> [INSTRUCTIONS FOR THE TASK]: The answer must consist of the records, repeated exactly.

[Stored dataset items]
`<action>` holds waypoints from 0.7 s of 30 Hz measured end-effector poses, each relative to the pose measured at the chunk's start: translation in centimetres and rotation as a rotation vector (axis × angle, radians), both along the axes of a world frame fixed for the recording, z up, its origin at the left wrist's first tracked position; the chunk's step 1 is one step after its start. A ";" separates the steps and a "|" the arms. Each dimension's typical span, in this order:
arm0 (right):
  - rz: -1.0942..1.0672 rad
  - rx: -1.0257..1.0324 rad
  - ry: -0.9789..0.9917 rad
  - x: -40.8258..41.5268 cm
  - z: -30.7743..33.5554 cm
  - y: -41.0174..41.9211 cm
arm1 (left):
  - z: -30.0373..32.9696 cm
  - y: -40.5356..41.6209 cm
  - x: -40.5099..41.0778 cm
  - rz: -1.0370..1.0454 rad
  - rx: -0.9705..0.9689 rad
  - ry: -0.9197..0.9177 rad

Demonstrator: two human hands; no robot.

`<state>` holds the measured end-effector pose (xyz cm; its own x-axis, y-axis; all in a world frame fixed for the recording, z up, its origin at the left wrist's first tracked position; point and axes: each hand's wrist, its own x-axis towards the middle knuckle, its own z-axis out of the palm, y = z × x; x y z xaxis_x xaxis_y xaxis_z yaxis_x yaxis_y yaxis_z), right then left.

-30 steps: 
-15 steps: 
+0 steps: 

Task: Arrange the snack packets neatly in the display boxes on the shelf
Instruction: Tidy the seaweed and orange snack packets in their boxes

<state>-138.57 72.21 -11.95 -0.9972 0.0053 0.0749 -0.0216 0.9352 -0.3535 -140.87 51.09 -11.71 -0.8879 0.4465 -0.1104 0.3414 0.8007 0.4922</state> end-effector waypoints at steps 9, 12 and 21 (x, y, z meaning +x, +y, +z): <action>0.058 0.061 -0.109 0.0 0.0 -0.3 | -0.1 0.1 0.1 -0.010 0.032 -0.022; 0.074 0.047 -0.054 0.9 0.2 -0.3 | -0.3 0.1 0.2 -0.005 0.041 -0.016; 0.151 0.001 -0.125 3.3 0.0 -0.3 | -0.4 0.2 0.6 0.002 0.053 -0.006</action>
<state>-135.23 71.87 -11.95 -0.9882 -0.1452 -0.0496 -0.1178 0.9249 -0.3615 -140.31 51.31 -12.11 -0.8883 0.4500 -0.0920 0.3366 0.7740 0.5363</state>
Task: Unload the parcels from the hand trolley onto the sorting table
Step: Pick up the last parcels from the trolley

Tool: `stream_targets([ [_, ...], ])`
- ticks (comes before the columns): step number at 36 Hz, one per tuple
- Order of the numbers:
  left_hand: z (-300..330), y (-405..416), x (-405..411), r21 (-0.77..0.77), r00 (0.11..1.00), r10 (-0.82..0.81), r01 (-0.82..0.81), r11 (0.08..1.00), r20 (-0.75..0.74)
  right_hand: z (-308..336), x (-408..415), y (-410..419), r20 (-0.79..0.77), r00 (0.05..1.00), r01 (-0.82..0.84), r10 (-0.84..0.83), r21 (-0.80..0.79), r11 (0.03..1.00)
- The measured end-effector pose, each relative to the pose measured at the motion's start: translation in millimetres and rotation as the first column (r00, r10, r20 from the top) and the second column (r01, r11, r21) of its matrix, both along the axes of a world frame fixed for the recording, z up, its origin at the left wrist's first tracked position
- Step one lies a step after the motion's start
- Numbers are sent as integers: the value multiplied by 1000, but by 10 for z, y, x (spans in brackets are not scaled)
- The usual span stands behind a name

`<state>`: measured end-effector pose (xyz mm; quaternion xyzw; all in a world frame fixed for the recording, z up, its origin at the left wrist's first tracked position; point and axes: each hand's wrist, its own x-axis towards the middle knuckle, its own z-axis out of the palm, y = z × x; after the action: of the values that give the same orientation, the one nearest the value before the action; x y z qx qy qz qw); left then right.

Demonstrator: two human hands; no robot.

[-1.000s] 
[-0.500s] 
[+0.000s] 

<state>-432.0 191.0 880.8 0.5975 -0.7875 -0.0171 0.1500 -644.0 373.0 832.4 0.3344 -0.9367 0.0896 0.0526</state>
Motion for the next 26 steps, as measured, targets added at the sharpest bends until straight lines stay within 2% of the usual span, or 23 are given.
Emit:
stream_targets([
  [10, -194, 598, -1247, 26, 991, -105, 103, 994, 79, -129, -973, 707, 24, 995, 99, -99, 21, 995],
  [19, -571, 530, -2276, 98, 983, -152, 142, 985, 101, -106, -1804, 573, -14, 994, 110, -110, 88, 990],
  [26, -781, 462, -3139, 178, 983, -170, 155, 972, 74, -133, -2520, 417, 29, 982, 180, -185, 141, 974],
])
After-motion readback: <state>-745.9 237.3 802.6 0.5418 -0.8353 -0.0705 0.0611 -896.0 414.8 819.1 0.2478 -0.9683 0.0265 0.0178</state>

> [REPLY TO THE TASK]:
`<action>` holds waypoints from 0.7 s of 30 Hz measured end-effector poses, each relative to the pose measured at the chunk's start: translation in centimetres and rotation as a rotation vector (axis × angle, radians), both along the axes of a world frame fixed for the recording, z up, its origin at the left wrist's first tracked position; the chunk's step 1 is one step after its start. A ";" separates the steps and a "|" the arms. Each dimension's typical span, in this order:
arm0 (right):
  - rz: -1.0942..1.0672 rad
  - rx: -1.0257..1.0324 rad
  - ry: -0.9789..0.9917 rad
  - x: -40.8258..41.5268 cm
  - z: -30.7743..33.5554 cm
  - y: -41.0174..41.9211 cm
arm1 (left):
  - z: -30.0373..32.9696 cm
  - y: -40.5356..41.6209 cm
  - x: -40.5099..41.0778 cm
  - rz: -1.0370..1.0454 rad
  - rx: -0.9705..0.9689 rad
  - ry: -0.9197..0.9177 rad

Demonstrator: two human hands; no robot.

`<state>` holds the measured end-effector pose (xyz cm; its own x-axis, y-axis; all in a world frame fixed for the recording, z up, its origin at the left wrist's first tracked position; point and axes: each hand's wrist, its own x-axis towards the middle knuckle, its own z-axis out of the palm, y = z × x; x y z xaxis_x xaxis_y xaxis_z yaxis_x yaxis_y yaxis_z), right then left.

-30 steps: 
-15 steps: 
+0 steps: 

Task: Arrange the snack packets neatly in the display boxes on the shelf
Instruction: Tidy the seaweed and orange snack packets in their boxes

<state>-138.57 72.21 -11.95 -0.9972 0.0053 0.0749 -0.0216 0.9352 -0.3535 -140.87 51.09 -11.71 -0.8879 0.4465 -0.1104 0.3414 0.8007 0.4922</state> end-effector waypoints at steps 9, 12 and 21 (x, y, z meaning +x, +y, +z): <action>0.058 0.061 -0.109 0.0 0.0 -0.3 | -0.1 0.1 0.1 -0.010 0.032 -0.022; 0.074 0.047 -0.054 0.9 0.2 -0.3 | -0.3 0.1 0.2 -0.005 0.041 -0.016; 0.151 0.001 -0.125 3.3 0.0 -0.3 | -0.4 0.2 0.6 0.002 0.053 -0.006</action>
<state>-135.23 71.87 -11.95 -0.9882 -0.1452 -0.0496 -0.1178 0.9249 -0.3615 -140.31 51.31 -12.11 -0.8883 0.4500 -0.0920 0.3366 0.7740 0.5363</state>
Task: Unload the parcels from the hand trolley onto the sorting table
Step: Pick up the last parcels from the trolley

Tool: `stream_targets([ [_, ...], ])`
- ticks (comes before the columns): step number at 36 Hz, one per tuple
- Order of the numbers:
  left_hand: z (-300..330), y (-405..416), x (-405..411), r21 (-0.77..0.77), r00 (0.11..1.00), r10 (-0.82..0.81), r01 (-0.82..0.81), r11 (0.08..1.00), r20 (-0.75..0.74)
  right_hand: z (-308..336), x (-408..415), y (-410..419), r20 (-0.79..0.77), r00 (0.05..1.00), r01 (-0.82..0.84), r10 (-0.84..0.83), r21 (-0.80..0.79), r11 (0.03..1.00)
- The measured end-effector pose, each relative to the pose measured at the motion's start: translation in millimetres and rotation as the first column (r00, r10, r20 from the top) and the second column (r01, r11, r21) of its matrix, both along the axes of a world frame fixed for the recording, z up, its origin at the left wrist's first tracked position
- Step one lies a step after the motion's start
- Numbers are sent as integers: the value multiplied by 1000, but by 10 for z, y, x (spans in brackets are not scaled)
- The usual span stands behind a name

`<state>`: measured end-effector pose (xyz mm; quaternion xyzw; all in a world frame fixed for the recording, z up, its origin at the left wrist's first tracked position; point and axes: each hand's wrist, its own x-axis towards the middle knuckle, its own z-axis out of the palm, y = z × x; after the action: of the values that give the same orientation, the one nearest the value before the action; x y z qx qy qz qw); left then right.

Demonstrator: two human hands; no robot.

[-1.000s] 
[-0.500s] 
[+0.000s] 

<state>-432.0 191.0 880.8 0.5975 -0.7875 -0.0171 0.1500 -644.0 373.0 832.4 0.3344 -0.9367 0.0896 0.0526</state>
Motion for the next 26 steps, as measured, targets added at the sharpest bends until straight lines stay within 2% of the usual span, or 23 are given.
Emit:
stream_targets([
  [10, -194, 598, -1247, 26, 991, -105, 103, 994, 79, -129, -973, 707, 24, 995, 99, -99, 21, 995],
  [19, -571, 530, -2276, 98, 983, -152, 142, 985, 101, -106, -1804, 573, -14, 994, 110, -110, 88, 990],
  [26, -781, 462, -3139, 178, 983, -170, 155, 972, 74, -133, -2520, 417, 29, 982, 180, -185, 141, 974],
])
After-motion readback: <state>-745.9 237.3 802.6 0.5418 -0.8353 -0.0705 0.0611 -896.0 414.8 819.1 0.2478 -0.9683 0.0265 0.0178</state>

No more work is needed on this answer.